What you are asked to do | In the data below, find the line that contains "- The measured" and the line that contains "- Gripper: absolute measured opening". Copy both, plus every line between them, exactly.

Supplied material |
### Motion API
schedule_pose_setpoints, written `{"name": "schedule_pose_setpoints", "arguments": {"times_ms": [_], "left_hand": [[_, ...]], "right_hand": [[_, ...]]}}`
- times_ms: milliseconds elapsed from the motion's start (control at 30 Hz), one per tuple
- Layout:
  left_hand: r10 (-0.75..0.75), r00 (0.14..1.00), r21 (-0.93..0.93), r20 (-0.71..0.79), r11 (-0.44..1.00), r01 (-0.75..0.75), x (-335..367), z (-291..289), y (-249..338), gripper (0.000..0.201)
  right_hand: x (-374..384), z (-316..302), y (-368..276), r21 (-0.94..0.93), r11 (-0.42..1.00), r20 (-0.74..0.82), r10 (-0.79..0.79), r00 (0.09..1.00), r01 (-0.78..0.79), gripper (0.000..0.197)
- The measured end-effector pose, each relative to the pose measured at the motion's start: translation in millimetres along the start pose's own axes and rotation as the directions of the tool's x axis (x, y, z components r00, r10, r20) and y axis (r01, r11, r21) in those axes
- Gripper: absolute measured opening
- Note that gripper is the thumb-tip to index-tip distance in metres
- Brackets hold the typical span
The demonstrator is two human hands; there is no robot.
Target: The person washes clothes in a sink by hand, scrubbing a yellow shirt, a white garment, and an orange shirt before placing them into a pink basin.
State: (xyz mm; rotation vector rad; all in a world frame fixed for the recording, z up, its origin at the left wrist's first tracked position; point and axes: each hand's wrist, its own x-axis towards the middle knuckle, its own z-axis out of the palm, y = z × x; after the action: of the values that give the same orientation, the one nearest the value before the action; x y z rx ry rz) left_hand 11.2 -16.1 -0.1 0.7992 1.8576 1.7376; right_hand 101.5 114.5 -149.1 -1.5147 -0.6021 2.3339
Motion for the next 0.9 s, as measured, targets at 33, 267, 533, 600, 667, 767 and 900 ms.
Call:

Task output |
- The measured end-effector pose, each relative to the pose measured at the motion's start: translation in millimetres along the start pose's own axes and rotation as the directions of the tool's x axis (x, y, z components r00, r10, r20) and y axis (r01, r11, r21) in those axes
- Gripper: absolute measured opening

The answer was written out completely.